• **Your assignment**:
Repeat the lines below exactly as they appear, but leave out the images.

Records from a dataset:
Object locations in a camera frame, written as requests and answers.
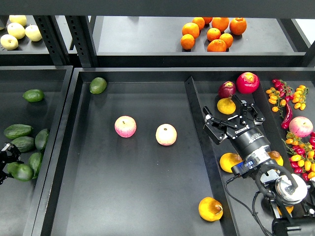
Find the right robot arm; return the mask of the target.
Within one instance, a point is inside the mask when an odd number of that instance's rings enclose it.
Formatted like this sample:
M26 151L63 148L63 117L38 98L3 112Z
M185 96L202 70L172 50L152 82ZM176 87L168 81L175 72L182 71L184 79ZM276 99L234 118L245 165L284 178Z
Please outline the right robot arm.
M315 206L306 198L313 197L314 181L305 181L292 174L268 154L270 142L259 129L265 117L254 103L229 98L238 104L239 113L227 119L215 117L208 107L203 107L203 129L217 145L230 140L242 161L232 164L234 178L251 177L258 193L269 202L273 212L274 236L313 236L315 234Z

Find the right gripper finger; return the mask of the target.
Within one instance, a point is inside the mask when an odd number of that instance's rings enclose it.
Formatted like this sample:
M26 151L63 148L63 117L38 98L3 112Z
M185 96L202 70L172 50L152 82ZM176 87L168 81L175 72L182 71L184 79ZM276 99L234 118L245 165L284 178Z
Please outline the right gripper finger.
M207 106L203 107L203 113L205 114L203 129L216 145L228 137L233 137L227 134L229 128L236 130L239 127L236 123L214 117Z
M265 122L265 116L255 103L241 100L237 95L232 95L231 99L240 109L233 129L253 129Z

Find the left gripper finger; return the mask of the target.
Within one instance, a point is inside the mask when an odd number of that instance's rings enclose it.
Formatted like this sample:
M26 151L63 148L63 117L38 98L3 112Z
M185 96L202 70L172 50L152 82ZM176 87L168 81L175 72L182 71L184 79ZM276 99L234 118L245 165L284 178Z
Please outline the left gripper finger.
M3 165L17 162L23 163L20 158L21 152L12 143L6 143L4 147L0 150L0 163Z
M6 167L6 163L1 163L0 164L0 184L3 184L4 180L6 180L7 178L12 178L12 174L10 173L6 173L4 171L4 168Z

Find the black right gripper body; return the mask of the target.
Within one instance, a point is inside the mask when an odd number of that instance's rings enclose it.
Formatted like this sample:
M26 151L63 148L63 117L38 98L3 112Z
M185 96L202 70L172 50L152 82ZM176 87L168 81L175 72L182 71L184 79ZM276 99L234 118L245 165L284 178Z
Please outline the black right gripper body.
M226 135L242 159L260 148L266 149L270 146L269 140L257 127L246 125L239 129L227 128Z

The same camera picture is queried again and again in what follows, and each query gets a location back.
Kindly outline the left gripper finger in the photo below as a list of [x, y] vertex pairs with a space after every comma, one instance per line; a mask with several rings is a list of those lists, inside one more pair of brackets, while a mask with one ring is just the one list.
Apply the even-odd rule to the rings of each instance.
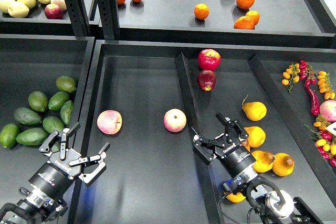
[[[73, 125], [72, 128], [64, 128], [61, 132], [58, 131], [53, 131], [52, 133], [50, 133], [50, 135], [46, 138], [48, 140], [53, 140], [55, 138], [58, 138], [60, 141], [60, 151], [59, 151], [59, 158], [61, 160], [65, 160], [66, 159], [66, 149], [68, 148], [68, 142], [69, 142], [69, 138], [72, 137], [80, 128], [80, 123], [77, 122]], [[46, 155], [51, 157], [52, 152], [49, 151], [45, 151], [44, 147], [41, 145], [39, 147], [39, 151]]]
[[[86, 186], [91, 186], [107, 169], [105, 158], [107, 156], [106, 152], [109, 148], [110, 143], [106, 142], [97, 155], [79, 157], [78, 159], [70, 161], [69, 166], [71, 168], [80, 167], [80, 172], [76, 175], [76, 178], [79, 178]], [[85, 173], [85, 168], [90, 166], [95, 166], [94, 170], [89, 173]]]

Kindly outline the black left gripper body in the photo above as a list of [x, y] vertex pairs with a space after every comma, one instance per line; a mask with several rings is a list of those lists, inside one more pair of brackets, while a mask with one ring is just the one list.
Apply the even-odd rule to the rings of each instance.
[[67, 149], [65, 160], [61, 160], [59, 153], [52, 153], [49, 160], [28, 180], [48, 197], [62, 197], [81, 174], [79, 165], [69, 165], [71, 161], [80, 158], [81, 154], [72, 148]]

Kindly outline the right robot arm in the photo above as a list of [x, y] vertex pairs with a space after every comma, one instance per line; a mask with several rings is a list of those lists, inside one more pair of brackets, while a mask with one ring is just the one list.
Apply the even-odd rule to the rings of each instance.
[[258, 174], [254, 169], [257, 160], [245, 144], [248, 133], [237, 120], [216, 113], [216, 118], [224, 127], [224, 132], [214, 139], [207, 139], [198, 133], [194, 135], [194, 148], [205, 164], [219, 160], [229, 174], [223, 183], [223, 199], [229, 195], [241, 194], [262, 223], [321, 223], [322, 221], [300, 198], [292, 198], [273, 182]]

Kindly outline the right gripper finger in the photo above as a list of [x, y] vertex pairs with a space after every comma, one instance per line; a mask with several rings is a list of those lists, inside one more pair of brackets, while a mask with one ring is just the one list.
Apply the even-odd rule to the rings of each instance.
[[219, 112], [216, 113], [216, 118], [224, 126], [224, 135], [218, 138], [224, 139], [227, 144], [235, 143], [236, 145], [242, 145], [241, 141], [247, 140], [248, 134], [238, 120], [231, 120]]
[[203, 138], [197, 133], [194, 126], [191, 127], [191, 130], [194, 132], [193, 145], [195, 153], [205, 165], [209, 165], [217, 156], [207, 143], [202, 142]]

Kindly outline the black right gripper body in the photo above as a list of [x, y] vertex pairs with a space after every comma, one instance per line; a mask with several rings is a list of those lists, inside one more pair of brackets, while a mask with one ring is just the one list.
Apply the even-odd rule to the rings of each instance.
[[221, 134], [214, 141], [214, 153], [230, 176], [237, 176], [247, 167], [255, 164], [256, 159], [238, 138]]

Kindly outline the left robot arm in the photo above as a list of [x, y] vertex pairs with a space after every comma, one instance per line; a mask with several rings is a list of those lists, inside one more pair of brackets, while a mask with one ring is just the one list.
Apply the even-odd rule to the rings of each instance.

• **Exercise output**:
Object locations in a camera frame, written as requests and answers.
Find the right robot arm; return the mask of the target.
Within one instance, a point is inside the mask when an odd number of that instance's rings enclose it.
Formatted like this sample:
M26 151L63 148L63 117L38 98L3 112Z
M185 96L202 70L172 50L152 82ZM176 87L168 81L175 72L182 71L184 79ZM276 99L234 118L245 165L284 178Z
Please outline the right robot arm.
M315 206L306 198L313 197L314 181L305 181L292 174L268 154L270 142L259 129L265 117L254 103L229 98L238 104L239 113L227 119L215 117L208 107L203 107L203 129L217 145L230 140L242 161L232 164L234 178L251 177L258 193L269 202L273 212L274 236L313 236L315 234Z

Find the right gripper finger; return the mask of the target.
Within one instance, a point is inside the mask when an odd number of that instance's rings enclose it.
Formatted like this sample:
M26 151L63 148L63 117L38 98L3 112Z
M185 96L202 70L172 50L152 82ZM176 87L168 81L175 72L182 71L184 79ZM276 99L234 118L245 165L284 178Z
Please outline the right gripper finger.
M207 106L203 107L203 113L205 114L203 129L216 145L228 137L233 137L227 134L229 128L236 130L239 127L236 123L214 117Z
M265 122L265 116L255 103L241 100L237 95L232 95L231 99L240 109L233 129L253 129Z

Find the left gripper finger; return the mask of the target.
Within one instance, a point is inside the mask when an odd number of that instance's rings enclose it.
Formatted like this sample:
M26 151L63 148L63 117L38 98L3 112Z
M185 96L202 70L172 50L152 82ZM176 87L168 81L175 72L182 71L184 79ZM276 99L234 118L245 165L284 178Z
Please outline the left gripper finger.
M3 165L17 162L23 163L20 158L21 152L12 143L6 143L4 147L0 150L0 163Z
M6 167L6 163L1 163L0 164L0 184L3 184L4 180L6 180L7 178L12 178L12 174L10 173L6 173L4 171L4 168Z

Find the black right gripper body; return the mask of the target.
Within one instance, a point is inside the mask when an odd number of that instance's rings enclose it.
Formatted like this sample:
M26 151L63 148L63 117L38 98L3 112Z
M185 96L202 70L172 50L152 82ZM176 87L168 81L175 72L182 71L184 79ZM276 99L234 118L245 165L284 178Z
Please outline the black right gripper body.
M226 135L242 159L260 148L266 149L270 146L269 140L257 127L246 125L239 129L227 128Z

The same camera picture is queried again and again in what follows, and each query gets a location back.
Kindly outline the left gripper finger in the photo below as a list of [x, y] vertex pairs with a space after every comma, one instance per line; a mask with several rings is a list of those lists, inside one more pair of brackets, while a mask with one ring is just the one list.
Apply the even-odd rule to the rings of each instance.
[[[73, 125], [72, 128], [64, 128], [61, 132], [58, 131], [53, 131], [52, 133], [50, 133], [50, 135], [46, 138], [48, 140], [53, 140], [55, 138], [58, 138], [60, 141], [60, 151], [59, 151], [59, 158], [61, 160], [65, 160], [66, 159], [66, 149], [68, 148], [68, 142], [69, 142], [69, 138], [72, 137], [80, 128], [80, 123], [77, 122]], [[46, 155], [51, 157], [52, 152], [49, 151], [45, 151], [44, 147], [41, 145], [39, 147], [39, 151]]]
[[[86, 186], [91, 186], [107, 169], [105, 158], [107, 156], [106, 152], [109, 148], [110, 143], [106, 142], [97, 155], [79, 157], [78, 159], [70, 161], [69, 166], [71, 168], [80, 167], [80, 172], [76, 175], [76, 178], [79, 178]], [[85, 173], [85, 168], [90, 166], [95, 166], [94, 170], [89, 173]]]

Kindly outline the black left gripper body in the photo above as a list of [x, y] vertex pairs with a space after every comma, one instance per line; a mask with several rings is a list of those lists, inside one more pair of brackets, while a mask with one ring is just the one list.
Apply the even-odd rule to the rings of each instance.
[[67, 149], [65, 160], [61, 160], [59, 153], [52, 153], [49, 160], [28, 180], [48, 197], [62, 197], [81, 174], [79, 165], [69, 165], [71, 161], [80, 158], [81, 154], [72, 148]]

Kindly outline the right robot arm in the photo above as a list of [x, y] vertex pairs with a space after every comma, one instance per line; a mask with several rings is a list of those lists, inside one more pair of brackets, while a mask with one ring is just the one list.
Apply the even-odd rule to the rings of each instance.
[[258, 174], [254, 169], [257, 160], [245, 144], [248, 133], [237, 120], [216, 113], [216, 118], [224, 127], [224, 132], [214, 139], [207, 139], [198, 133], [194, 135], [194, 148], [205, 164], [219, 160], [229, 174], [223, 183], [223, 199], [229, 195], [241, 194], [262, 223], [321, 223], [322, 221], [300, 198], [292, 198], [273, 182]]

Kindly outline the right gripper finger in the photo above as a list of [x, y] vertex pairs with a space after every comma, one instance per line; a mask with several rings is a list of those lists, inside one more pair of brackets, while a mask with one ring is just the one list.
Apply the even-odd rule to the rings of each instance.
[[219, 112], [216, 113], [216, 118], [224, 126], [224, 135], [218, 138], [224, 139], [227, 144], [235, 143], [236, 145], [242, 145], [241, 141], [247, 140], [248, 134], [238, 120], [231, 120]]
[[203, 138], [197, 133], [194, 126], [191, 127], [191, 130], [194, 132], [193, 145], [195, 153], [205, 165], [209, 165], [217, 156], [207, 143], [202, 142]]

Kindly outline the black right gripper body in the photo above as a list of [x, y] vertex pairs with a space after every comma, one instance per line; a mask with several rings is a list of those lists, inside one more pair of brackets, while a mask with one ring is just the one list.
Apply the even-odd rule to the rings of each instance.
[[221, 134], [214, 141], [214, 153], [230, 176], [237, 176], [247, 167], [255, 164], [256, 159], [238, 138]]

Kindly outline the left robot arm in the photo above as a list of [x, y] vertex pairs with a space after every comma, one instance per line; a mask with several rings is a list of those lists, inside one more pair of brackets, while a mask with one ring is just the one list.
Apply the even-odd rule to the rings of each instance.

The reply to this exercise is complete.